# What is being asked
Only these lines of the data below are wanted: the one with "Mark one or more points on the clear organizer middle", the one with "Consider the camera", and any lines between them, each repeated exactly.

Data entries
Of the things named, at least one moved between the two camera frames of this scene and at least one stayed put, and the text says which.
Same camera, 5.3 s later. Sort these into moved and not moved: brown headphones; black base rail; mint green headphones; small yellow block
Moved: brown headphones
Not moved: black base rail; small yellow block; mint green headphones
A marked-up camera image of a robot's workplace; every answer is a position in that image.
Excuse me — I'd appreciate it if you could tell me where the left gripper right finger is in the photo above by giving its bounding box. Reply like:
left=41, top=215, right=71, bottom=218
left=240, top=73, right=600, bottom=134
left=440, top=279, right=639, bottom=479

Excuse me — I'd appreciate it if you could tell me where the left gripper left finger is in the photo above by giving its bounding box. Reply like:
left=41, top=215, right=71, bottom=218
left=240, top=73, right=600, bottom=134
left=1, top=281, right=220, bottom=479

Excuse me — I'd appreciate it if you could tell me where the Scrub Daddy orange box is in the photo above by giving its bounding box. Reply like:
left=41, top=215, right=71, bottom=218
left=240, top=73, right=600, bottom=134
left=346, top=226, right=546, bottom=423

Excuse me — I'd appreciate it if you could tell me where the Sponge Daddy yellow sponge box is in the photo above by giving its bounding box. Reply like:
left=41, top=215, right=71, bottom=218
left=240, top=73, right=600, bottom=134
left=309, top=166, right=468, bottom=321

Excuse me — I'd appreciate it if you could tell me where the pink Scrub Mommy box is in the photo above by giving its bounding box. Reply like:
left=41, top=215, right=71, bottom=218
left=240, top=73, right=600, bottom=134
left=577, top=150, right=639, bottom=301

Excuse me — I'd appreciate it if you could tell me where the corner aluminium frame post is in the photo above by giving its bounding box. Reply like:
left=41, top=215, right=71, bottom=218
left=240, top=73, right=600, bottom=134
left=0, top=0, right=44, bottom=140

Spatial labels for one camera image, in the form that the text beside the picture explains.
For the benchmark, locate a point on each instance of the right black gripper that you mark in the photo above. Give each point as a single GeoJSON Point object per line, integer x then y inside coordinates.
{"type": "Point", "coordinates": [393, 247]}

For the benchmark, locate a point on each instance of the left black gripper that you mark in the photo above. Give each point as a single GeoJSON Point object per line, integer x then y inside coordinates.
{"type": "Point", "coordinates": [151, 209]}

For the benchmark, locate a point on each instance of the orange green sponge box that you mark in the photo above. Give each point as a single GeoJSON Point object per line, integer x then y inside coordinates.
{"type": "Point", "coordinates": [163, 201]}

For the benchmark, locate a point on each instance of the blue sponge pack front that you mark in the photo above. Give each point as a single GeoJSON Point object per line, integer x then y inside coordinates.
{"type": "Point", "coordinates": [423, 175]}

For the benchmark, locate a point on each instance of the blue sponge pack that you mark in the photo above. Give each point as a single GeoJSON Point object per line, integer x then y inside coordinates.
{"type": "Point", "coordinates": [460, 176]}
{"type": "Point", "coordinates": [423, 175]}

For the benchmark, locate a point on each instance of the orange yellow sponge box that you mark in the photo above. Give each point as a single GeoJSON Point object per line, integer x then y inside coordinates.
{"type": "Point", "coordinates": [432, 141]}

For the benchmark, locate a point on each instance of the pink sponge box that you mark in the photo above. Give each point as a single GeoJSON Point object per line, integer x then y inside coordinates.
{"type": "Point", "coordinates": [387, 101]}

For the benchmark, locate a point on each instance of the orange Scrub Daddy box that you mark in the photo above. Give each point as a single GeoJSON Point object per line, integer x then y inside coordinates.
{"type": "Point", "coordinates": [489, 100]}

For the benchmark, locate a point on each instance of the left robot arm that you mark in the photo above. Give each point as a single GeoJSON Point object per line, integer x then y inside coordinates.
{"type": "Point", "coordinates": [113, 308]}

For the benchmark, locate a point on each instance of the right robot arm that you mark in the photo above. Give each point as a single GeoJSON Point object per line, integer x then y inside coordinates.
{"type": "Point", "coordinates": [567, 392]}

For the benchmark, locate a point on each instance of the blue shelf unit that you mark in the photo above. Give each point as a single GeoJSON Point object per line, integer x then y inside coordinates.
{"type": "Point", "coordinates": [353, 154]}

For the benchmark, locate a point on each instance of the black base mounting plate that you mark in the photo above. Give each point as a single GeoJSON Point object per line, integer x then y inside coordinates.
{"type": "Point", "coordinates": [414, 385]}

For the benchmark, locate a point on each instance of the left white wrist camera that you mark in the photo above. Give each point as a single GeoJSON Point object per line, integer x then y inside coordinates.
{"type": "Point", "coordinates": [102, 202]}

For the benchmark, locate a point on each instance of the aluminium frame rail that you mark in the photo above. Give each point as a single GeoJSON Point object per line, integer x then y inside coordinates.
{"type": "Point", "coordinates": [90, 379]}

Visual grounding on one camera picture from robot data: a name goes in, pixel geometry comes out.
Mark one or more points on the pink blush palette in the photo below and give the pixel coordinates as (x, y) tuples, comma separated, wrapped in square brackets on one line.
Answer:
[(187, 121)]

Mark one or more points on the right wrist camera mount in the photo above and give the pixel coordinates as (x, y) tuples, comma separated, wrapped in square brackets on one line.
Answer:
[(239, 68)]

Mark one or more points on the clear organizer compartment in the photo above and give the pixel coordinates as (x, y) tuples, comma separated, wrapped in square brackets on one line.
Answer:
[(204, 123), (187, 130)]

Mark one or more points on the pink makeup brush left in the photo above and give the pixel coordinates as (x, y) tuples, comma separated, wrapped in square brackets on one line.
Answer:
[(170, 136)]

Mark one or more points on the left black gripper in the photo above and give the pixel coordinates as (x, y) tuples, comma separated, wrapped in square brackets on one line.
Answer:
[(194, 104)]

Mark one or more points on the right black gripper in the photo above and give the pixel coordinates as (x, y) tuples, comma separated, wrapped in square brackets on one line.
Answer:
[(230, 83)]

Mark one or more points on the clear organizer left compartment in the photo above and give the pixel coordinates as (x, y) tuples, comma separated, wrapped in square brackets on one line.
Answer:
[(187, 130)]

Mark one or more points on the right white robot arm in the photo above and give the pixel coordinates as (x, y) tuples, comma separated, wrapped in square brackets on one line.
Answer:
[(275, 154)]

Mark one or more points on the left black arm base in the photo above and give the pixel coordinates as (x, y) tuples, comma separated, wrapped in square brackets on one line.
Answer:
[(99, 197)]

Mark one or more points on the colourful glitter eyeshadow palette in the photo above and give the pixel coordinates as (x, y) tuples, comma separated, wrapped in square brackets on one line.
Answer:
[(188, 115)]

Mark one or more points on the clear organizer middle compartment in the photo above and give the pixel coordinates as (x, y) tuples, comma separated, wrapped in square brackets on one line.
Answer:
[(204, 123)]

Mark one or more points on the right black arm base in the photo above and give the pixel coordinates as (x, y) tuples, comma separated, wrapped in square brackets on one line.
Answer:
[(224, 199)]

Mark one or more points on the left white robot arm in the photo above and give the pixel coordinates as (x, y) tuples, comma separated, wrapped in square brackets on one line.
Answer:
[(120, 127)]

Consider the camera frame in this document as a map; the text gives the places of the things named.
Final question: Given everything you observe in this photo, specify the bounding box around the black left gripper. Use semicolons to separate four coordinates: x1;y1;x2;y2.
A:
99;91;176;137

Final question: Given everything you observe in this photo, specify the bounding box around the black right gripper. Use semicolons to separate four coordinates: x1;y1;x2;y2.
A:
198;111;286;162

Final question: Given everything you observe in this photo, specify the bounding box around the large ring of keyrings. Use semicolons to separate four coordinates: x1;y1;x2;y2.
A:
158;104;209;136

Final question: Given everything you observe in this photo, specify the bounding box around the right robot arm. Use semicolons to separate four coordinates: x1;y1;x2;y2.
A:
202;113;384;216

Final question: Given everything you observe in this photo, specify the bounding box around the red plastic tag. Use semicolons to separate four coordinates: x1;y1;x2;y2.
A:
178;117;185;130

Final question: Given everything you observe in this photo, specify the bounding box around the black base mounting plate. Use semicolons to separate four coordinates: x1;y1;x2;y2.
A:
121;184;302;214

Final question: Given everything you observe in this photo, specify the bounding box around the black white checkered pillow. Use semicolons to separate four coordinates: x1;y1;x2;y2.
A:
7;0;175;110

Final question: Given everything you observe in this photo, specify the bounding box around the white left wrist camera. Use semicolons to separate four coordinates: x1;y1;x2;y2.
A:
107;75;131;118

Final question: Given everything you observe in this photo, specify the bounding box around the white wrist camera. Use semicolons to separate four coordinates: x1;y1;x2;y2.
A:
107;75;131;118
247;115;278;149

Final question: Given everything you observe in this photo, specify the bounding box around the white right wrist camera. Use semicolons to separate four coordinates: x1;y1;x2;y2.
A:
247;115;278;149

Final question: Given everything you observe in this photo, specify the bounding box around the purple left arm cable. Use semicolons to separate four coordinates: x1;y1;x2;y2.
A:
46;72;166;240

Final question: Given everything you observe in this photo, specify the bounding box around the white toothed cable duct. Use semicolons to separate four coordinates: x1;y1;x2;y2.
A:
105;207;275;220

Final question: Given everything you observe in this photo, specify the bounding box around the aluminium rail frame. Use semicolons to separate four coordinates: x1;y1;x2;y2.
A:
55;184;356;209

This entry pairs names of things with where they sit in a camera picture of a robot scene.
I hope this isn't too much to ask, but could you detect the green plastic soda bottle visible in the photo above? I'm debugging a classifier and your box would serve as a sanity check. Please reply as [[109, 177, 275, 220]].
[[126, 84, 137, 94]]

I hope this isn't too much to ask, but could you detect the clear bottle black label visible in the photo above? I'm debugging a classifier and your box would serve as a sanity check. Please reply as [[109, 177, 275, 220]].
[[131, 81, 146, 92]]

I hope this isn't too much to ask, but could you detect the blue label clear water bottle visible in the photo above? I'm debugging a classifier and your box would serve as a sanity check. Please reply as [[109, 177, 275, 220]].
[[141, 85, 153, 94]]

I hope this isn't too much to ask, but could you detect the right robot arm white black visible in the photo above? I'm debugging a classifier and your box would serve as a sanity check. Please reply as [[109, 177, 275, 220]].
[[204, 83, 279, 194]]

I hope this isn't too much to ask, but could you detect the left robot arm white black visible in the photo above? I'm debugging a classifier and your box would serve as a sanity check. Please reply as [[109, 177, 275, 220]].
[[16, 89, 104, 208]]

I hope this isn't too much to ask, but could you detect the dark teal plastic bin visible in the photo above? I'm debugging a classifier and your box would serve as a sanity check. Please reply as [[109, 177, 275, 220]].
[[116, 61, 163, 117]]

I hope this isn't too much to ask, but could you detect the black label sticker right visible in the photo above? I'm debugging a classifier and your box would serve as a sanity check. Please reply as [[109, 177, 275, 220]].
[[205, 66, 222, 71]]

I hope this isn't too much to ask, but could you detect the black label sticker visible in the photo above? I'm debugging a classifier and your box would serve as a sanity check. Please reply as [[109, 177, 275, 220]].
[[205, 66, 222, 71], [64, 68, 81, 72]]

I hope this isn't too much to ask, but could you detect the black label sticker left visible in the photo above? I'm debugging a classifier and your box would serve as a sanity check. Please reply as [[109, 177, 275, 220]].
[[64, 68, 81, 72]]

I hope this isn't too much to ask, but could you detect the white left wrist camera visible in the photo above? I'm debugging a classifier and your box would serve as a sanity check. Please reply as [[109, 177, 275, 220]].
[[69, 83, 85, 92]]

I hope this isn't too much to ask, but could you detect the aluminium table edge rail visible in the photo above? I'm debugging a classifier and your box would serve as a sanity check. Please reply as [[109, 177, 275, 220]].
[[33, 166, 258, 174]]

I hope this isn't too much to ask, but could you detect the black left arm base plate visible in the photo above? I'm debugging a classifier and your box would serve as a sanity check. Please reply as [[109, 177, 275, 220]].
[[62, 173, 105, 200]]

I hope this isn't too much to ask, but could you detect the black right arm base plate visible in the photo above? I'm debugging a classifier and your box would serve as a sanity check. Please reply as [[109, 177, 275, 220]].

# Finished exercise
Mark one or more points on the clear organizer middle compartment in the photo above and give the pixel coordinates as (x, y) tuples, comma separated, wrapped in square brackets on one line.
Answer:
[(204, 123)]

Mark one or more points on the right black arm base in the photo above and give the pixel coordinates as (x, y) tuples, comma separated, wrapped in square brackets on one line.
Answer:
[(224, 199)]

Mark one or more points on the left white robot arm in the photo above and give the pixel coordinates as (x, y) tuples, comma separated, wrapped in square brackets on one line.
Answer:
[(120, 127)]

Consider the camera frame in this document as a map; the text gives the places of the things named.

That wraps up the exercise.